Which way did you know him? Which way did he know you?
To me he was more than any of these words He was the feeling I have always had:
The feeling of: you are loved. Everyone should be so lucky to have a person who is that feeling.
He read my heart, silently.
And I read his.
Unspoken conversation with my father became more essential as he slowly lost his hearing; and after there were no words for the sadness we shared- the knowledge, then reality, that we would lose my brother, his son. Try to sit with someone in that kind of pain. You learn that mere presence, while not a cure, is a gift you can offer. If you are strong enough to bear it. And you are. You can be. My father had a way of showing people their own gifts. It was his.

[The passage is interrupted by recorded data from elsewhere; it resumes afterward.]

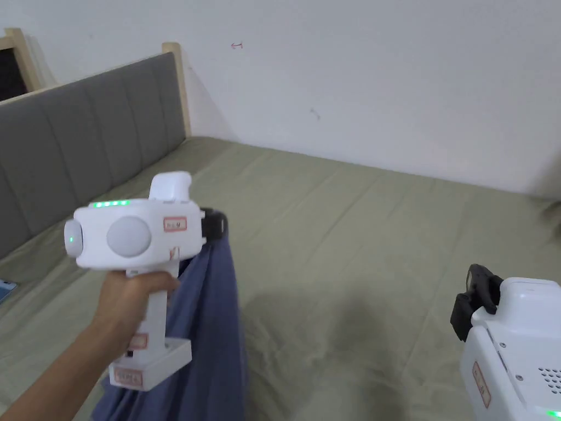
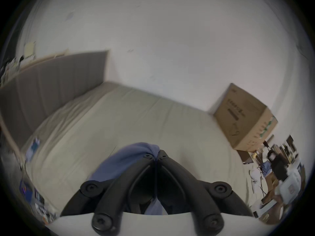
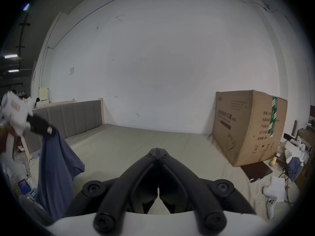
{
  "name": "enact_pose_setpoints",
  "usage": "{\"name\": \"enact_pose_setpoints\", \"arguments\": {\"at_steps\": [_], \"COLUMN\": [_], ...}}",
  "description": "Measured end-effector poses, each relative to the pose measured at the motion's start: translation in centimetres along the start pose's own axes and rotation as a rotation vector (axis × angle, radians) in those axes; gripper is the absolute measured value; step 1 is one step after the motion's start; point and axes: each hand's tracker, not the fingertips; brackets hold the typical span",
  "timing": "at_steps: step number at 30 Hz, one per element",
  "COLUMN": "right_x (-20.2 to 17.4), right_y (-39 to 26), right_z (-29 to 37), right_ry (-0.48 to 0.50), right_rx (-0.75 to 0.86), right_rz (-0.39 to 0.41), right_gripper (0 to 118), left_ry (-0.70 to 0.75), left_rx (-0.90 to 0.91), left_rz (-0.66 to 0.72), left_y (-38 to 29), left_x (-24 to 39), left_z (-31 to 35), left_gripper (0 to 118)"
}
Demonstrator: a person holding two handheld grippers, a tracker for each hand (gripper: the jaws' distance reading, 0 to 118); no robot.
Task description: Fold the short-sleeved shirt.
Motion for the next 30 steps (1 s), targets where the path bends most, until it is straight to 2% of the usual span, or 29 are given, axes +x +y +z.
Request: {"name": "enact_pose_setpoints", "arguments": {"at_steps": [6,12,20,24,30], "right_x": [3.9,7.5,11.2,11.8,11.3], "right_y": [1.2,1.4,0.4,-0.4,-2.2], "right_z": [2.5,5.0,7.0,7.1,6.4], "right_ry": [-0.096,-0.201,-0.298,-0.315,-0.298], "right_rx": [0.05,0.062,0.028,0.008,-0.032], "right_rz": [-0.009,0.011,0.035,0.027,-0.005], "right_gripper": [0,0,0,0,0], "left_ry": [-0.163,-0.302,-0.453,-0.435,-0.298], "left_rx": [0.07,0.02,-0.174,-0.308,-0.566], "left_rz": [-0.149,-0.234,-0.242,-0.258,-0.312], "left_y": [5.4,4.2,-4.0,-9.6,-19.8], "left_x": [9.5,16.7,21.5,21.3,19.4], "left_z": [0.1,-3.1,-8.1,-10.6,-16.2], "left_gripper": [1,1,1,1,1]}}
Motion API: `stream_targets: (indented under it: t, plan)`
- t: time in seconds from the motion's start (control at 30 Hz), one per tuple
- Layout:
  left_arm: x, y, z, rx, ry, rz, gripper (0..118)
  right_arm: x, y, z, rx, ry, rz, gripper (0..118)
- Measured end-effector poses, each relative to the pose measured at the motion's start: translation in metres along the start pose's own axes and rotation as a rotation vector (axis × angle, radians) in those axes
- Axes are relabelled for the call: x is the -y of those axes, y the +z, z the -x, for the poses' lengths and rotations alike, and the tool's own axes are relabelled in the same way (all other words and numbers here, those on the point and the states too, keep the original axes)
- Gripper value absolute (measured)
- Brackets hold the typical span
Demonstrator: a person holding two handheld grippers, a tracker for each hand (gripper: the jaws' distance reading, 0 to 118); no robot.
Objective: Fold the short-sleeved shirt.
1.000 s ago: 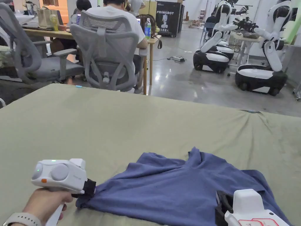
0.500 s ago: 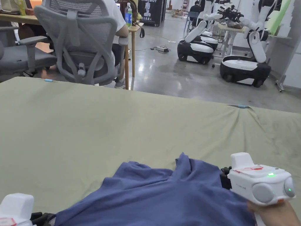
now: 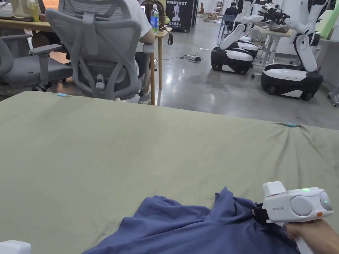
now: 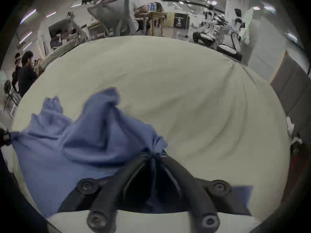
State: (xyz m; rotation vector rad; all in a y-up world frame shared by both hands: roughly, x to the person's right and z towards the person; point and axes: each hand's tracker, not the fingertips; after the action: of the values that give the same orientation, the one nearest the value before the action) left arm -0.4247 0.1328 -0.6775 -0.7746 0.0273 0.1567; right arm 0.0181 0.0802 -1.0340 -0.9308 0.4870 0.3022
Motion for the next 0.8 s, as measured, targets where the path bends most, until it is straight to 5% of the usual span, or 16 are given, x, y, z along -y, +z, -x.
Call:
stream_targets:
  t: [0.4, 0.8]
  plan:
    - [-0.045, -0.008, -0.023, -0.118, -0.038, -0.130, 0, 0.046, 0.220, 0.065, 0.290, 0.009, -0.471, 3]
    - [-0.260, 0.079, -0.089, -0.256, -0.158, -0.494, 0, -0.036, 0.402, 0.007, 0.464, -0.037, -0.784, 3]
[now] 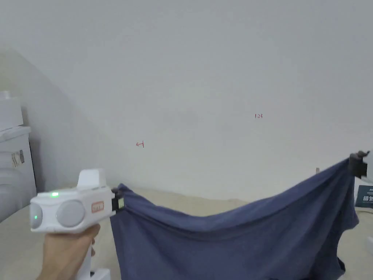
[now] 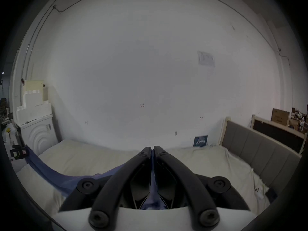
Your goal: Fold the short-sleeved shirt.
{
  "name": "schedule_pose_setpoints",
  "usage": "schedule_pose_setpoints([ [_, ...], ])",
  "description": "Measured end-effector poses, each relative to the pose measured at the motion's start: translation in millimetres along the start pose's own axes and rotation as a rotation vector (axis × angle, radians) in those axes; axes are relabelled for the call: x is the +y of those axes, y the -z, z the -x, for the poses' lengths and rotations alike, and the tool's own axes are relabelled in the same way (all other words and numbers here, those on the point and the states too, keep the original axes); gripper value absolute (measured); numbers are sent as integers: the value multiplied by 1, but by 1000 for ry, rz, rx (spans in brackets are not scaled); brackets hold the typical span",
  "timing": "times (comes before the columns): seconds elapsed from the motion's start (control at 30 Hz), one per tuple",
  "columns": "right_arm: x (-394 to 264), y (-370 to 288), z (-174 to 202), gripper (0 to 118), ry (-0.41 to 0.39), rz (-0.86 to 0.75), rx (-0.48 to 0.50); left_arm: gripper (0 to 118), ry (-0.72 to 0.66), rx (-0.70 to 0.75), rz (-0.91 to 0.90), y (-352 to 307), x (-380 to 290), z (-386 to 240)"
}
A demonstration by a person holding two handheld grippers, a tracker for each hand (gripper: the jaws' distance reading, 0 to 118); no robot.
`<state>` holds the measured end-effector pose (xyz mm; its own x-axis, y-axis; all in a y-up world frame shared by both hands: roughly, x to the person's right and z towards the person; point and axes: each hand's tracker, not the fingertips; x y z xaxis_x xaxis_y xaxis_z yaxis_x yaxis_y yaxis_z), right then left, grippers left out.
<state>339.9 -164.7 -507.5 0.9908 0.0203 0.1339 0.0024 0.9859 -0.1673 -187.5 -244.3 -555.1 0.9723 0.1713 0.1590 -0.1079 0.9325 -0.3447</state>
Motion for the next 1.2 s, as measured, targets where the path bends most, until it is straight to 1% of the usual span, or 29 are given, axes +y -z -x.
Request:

My father and I were a lot alike- cut from the same cloth, he said.
That did not mean we always agreed. We did not.
I could tell him so, and rather than be angry (Did anyone ever see him angry?) he’d try to understand. He asked questions. Or, he just went on as if it was nothing, because to him, one thing mattered more—the effort to understand, the confidence to remain true, while willing to adapt. Like when winds change direction.
Speaking of changing direction:
At my wedding, I had specifically chosen a song for the father-daughter dance. It was, admittedly, a bit trite. “Through the Years,” by Kenny Rogers, 1993. It started off: I can’t remember when you weren’t there, when I didn’t care, for anyone but you. But we didn’t get any further than that stanza because after it, my dad turned to the band and said, “can you play something that’s more of a waltz?”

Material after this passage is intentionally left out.